At AgileNorth last week I was asked at the last minute to fill a vacancy left by a speaker who couldn’t make it. I cobbled together a session about “flow”, one of the underlying principles of Lean Thinking, and therefore also of agile software development. Here are a few links to materials and references I should have given at the time:
- My slides are now up on slideshare. Sorry, there are no notes.
- I talked a lot about The Goal by Eli Goldratt; this book is pure genius, and a must-read for anyone interested in improving the productivity of their organisation.

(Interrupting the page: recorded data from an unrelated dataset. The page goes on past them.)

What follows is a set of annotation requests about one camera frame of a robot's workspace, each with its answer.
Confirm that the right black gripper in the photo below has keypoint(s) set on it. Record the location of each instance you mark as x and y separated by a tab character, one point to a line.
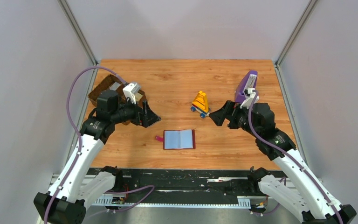
228	113

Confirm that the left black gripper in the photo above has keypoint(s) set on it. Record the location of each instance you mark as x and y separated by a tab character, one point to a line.
144	114

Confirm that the red leather card holder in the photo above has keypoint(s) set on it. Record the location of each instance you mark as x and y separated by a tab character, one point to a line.
177	139

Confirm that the gold card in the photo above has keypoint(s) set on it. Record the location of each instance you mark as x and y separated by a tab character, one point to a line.
140	96

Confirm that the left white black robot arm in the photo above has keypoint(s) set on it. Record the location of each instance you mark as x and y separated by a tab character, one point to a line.
67	200

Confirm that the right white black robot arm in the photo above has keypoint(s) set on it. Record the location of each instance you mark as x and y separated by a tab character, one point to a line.
312	203

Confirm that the silver card in basket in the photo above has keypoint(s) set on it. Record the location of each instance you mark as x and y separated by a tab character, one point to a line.
116	86

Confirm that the yellow toy truck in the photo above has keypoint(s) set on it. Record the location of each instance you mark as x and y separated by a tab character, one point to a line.
200	104

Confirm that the purple metronome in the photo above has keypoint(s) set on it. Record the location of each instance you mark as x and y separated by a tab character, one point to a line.
249	81

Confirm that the brown woven divided basket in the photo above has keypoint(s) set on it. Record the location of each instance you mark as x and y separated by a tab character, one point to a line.
104	85

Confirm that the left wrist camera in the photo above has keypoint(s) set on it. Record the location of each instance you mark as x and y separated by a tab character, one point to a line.
130	90

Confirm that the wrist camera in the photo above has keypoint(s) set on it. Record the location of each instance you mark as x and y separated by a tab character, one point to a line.
130	90
252	96

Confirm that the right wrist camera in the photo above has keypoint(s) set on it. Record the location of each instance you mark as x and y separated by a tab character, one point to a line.
252	96

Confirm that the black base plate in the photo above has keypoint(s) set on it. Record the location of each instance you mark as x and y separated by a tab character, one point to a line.
187	185

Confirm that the white slotted cable duct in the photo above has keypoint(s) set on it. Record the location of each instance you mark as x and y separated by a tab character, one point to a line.
242	203

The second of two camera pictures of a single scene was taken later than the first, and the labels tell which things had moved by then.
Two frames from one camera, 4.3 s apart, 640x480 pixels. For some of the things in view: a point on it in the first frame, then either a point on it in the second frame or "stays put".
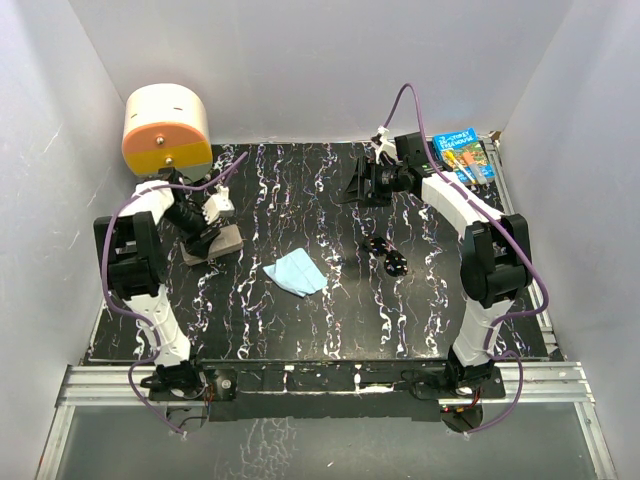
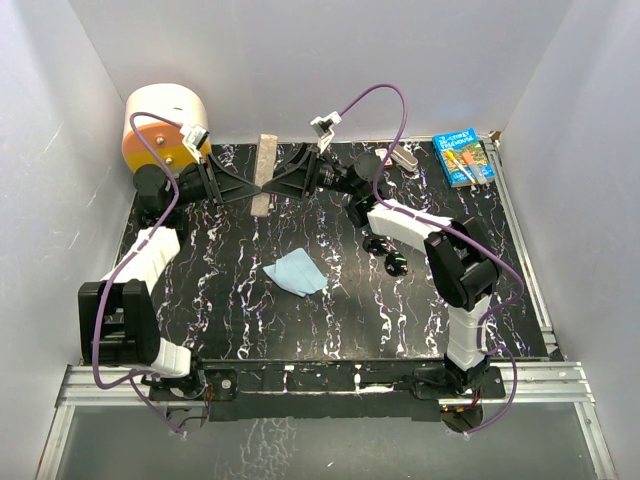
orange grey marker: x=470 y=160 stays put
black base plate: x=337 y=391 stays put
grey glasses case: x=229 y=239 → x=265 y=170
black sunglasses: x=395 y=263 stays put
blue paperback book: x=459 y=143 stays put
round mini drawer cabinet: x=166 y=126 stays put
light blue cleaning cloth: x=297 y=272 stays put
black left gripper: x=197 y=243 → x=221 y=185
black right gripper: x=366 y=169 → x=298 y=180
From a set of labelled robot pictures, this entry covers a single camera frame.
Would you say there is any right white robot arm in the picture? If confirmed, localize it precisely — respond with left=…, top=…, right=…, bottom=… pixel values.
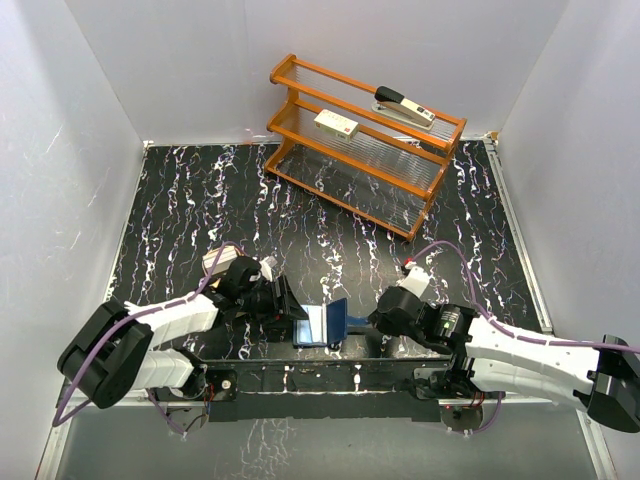
left=368, top=286, right=639, bottom=433

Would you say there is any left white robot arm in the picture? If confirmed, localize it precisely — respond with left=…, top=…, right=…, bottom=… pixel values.
left=57, top=255, right=309, bottom=409

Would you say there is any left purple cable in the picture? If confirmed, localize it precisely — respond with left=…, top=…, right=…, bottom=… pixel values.
left=51, top=240, right=241, bottom=428

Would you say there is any aluminium frame rail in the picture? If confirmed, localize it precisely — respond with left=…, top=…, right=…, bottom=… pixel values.
left=482, top=132, right=617, bottom=480

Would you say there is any stack of credit cards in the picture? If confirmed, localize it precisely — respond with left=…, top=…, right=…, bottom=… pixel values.
left=202, top=246, right=238, bottom=275

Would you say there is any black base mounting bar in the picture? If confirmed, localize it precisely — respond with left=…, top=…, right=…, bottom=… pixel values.
left=202, top=358, right=506, bottom=424

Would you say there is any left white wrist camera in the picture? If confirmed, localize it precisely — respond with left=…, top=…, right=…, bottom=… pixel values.
left=259, top=255, right=277, bottom=282

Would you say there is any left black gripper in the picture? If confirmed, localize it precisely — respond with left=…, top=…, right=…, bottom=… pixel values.
left=237, top=275, right=307, bottom=329

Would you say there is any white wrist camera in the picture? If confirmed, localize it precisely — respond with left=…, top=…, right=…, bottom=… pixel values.
left=397, top=258, right=430, bottom=298
left=259, top=255, right=277, bottom=282

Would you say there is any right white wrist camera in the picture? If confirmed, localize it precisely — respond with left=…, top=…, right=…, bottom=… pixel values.
left=397, top=258, right=430, bottom=298

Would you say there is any blue card holder wallet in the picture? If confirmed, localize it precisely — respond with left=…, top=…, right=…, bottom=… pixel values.
left=293, top=298, right=370, bottom=348

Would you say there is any orange wooden three-tier rack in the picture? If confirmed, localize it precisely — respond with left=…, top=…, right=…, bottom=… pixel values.
left=265, top=54, right=467, bottom=240

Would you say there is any black and beige stapler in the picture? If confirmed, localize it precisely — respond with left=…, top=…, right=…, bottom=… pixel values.
left=372, top=86, right=436, bottom=131

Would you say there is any white staples box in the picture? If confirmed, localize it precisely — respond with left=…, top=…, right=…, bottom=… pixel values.
left=314, top=109, right=360, bottom=142

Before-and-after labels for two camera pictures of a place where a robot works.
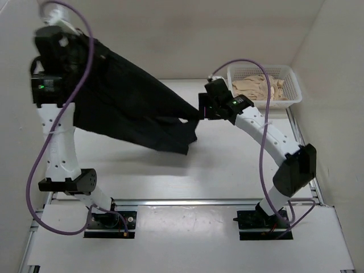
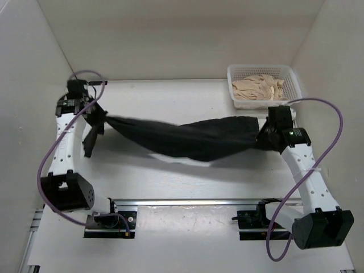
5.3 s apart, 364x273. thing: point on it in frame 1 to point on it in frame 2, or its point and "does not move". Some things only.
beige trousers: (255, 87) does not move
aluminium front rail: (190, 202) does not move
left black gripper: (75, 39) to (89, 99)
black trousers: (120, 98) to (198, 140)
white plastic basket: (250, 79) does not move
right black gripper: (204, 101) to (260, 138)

- We discussed the idea that the flow of value through an organisation is limited by exactly one constraint. A wonderfully simple illustration of this can be found in Kevin Fox’s short Blue Light story. Well worth a read.
- I talked a lot about Kent Beck’s paper Continuous Deployment Immersion, which I mistakenly titled “You’d Have to be Crazy to Try This”. I think this is a really cool idea — not because you need to deploy each line of code separately, but because you need to be good at deploying and good at slicing your market offering thinly.
- I mentioned various practices of eXtreme Programming, including YAGNI, OnsiteCustomer, FrequentReleases and ContinuousIntegration; all of these are needed as you attempt to increase the flow of value by reducing your development batch size.
- I mentioned MMFs — “Minimum Marketable Feature-sets” — as being one way to work with the market to define your smaller batches.
- I mentioned that one of the key difficulties in reducing the software batch size is the acceptance and understanding of emergent design.
I talked about a lot of stuff; please let me know if I’ve missed anything important here.
I’ve also set up an agilenorth2010 tag on del.icio.us to collate the online materials from all the other speakers, as I find them. Please tag anything you find that’s relevant from the day, so it’s all in one place.